Węgiel koksowy na liście surowców krytycznych – to dobra wiadomość dla Jastrzębskiej Spółki Węglowej, choć szkoda, że surowca nie udało się wprowadzić na listę surowców strategicznych. Trafiła na nią za to miedź. A zatem i w KGHM mają powody do satysfakcji.
Obecność surowca na którejkolwiek z tych dwóch list to coś znacznie więcej niż prestiż, to realne udogodnienia i korzyści dla producentów tych surowców. Po pierwsze, chodzi o łatwiejszy dostęp do finansowania nowych projektów. Po drugie, status surowca krytycznego to potencjalnie krótsze procedury wydawania np. niektórych pozwoleń przy nowych inwestycjach.

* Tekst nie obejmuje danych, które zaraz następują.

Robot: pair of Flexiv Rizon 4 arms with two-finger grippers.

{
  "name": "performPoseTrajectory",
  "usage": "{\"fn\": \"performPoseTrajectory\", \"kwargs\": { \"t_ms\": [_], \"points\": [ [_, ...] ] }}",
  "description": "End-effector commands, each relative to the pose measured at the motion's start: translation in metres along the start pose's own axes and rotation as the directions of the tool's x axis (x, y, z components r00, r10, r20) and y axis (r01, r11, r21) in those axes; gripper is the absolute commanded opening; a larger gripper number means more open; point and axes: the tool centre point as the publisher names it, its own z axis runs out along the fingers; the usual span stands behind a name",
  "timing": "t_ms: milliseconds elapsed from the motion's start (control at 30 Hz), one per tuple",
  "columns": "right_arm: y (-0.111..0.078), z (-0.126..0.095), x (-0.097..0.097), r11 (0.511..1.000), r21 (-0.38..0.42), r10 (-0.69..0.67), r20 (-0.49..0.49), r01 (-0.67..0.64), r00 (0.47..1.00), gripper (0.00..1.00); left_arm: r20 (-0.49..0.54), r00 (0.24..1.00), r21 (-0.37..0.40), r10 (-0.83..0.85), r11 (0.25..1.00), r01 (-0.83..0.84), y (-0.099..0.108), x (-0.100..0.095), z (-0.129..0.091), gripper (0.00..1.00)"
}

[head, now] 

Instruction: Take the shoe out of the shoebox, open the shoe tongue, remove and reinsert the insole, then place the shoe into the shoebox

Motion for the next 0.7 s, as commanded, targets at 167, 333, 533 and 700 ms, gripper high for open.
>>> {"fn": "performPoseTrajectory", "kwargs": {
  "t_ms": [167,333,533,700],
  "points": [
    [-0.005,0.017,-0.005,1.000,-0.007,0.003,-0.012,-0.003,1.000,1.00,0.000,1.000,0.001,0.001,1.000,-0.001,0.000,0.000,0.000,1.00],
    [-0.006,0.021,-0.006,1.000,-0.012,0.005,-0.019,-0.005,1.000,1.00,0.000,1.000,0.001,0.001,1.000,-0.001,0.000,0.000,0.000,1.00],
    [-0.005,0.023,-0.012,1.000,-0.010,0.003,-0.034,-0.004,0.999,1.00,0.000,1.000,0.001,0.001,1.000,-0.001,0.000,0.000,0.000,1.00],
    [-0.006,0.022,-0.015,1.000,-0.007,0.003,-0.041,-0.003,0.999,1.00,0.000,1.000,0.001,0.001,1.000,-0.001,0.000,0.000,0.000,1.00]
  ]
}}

– Dodatkowo, Komisja Europejska bardzo mocno bierze to pod uwagę przy negocjowaniu umów handlowych z państwami trzecimi, czy w swoich działaniach antydumpingowych, mających eliminować zakłócenia w handlu, jak również określając priorytety w unijnych programach ramowych na rzecz badań i innowacji. Obecnie to „Horyzont Europa” – wskazuje Ryszard Pawlik, doradca parlamentarny europosła Jerzego Buzka.
Warto wiedzieć, że od 2011 r. mieliśmy w UE tylko jedną listę: surowców krytycznych. Komisja Europejska uaktualniała ją co trzy lata, poprzednio w 2020 r., gdy w wykazie tym znalazło się 30 surowców. Głównymi parametrami, decydującymi o ich nadzwyczajnym znaczeniu dla Unii, jest rola gospodarcza, a także ryzyko związane z dostawami. Chodzi np. o to, jak duża jest zależność od importu danego surowca oraz na ile można go zastąpić innym. Status surowca krytycznego od lat posiada m.in. węgiel koksowy, którego największym producentem w UE jest JSW.
W br., w ramach zaproponowanego przez KE w marcu Europejskiego Aktu ws. Surowców Krytycznych, w zaktualizowanym wykazie surowców krytycznych znalazły się 34 surowce. Jednocześnie dodano nową listę: surowców strategicznych. Jest ich wyraźnie mniej – zaledwie 16. Definiuje się je na podstawie znaczenia danego surowca dla powodzenia transformacji energetycznej i cyfrowej Unii, ale także możliwości wykorzystania go w aplikacjach kosmicznych lub obronnych. Mocnym polskim akcentem jest tutaj miedź.
– Zasada jest prosta: każdy surowiec strategiczny musi mieć również status surowca krytycznego. Komisja Europejska proponuje, aby obydwie listy uaktualniać nie rzadziej niż co cztery lata, jednak Parlament Europejski wolałby reagować szybciej i postuluje skrócić ten okres do dwóch lat – dodaje Ryszard Pawlik.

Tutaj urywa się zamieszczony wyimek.